Our Perforce server experienced some kind of database corruption a few years
ago.
While the file data and revision history are mostly intact,
some metadata for several changesets got lost.
For example, inspecting certain changelists produces errors.
"""
$ p4 describe -s 12345
Date 2019/02/26 16:46:17:
Operation: user-describe
Operation 'user-describe' failed.
Change 12345 description missing!
"""
While some metadata (like changeset descriptions) is obviously lost,
most of it can be reconstructed via other commands:
* `p4 changes -l -t //...@12345,12345` --
to obtain date+time, author, beginning of changeset description;
* `p4 files -a //...@12345,12345` --
to obtain file revisions, file types, file actions;
* `p4 diff2 -u //...@12344 //...@12345` --
to get a unified diff of text files in a changeset;
* `p4 print -o binary.blob@12345 //depot/binary.blob@12345` --
to get a revision of a binary file.
It might be possible to teach git-p4 to fallback to other methods if `p4
describe` fails,
but it's probably too special-cased (really depends on kind and scale of DB
corruption),
so some manual intervention is perhaps acceptable.

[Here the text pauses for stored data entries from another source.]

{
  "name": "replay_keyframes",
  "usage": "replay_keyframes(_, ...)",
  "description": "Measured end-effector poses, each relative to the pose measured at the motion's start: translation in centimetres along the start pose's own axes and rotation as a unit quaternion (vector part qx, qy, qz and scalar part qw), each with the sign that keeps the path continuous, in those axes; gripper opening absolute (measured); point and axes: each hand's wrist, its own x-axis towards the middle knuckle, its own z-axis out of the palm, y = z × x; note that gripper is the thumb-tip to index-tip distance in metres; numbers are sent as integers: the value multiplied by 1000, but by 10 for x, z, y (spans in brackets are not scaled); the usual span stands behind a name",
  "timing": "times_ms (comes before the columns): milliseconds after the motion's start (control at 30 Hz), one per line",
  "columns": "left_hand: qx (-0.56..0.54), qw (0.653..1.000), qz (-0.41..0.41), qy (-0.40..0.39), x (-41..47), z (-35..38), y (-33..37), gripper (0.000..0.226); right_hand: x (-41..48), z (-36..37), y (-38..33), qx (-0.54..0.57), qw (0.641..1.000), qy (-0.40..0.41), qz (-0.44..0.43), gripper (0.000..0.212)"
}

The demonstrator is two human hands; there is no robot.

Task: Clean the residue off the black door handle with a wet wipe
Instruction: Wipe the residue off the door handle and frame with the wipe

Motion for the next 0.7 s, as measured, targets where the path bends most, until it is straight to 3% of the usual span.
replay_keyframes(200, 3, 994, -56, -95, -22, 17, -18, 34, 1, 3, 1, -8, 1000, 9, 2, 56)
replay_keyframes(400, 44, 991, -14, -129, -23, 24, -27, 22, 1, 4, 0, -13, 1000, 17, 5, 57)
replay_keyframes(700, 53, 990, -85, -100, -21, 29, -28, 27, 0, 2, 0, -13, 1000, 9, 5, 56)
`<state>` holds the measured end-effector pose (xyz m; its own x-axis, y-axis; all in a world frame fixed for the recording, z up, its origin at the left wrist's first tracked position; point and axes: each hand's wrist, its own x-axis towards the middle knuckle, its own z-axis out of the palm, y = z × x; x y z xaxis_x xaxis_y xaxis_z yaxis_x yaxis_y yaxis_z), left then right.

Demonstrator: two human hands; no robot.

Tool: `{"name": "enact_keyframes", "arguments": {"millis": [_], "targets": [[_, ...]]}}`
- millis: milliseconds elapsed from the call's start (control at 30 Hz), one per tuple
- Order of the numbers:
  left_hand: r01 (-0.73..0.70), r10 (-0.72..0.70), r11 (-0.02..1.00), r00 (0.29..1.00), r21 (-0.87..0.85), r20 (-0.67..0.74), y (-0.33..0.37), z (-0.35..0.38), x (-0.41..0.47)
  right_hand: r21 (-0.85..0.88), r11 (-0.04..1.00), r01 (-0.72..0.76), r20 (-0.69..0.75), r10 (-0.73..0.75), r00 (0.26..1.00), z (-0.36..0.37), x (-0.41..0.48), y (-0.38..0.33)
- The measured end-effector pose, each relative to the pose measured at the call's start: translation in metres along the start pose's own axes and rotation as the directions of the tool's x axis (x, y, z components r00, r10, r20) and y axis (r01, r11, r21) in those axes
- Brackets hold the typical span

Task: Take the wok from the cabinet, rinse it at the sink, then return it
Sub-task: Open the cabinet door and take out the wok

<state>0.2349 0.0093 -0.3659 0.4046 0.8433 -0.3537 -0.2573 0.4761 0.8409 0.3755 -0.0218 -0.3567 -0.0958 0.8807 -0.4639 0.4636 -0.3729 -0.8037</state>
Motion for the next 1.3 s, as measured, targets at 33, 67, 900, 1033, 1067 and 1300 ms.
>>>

So, with some manual work, it's possible to reconstruct `p4 -G describe ...`
output manually.
In our case, once git-p4 passes `p4 describe` stage,
it can proceed further just fine.
Thus, it's tempting to feed resurrected metadata to git-p4 when a normal `p4
describe` would fail.
This functionality may be useful to cache changelist information,
or to make some changes to changelist info before feeding it to git-p4.
A new config parameter is introduced to tell git-p4
to load certain changelist descriptions from files instead of from a server.
For simplicity, it's one marshalled file per changelist.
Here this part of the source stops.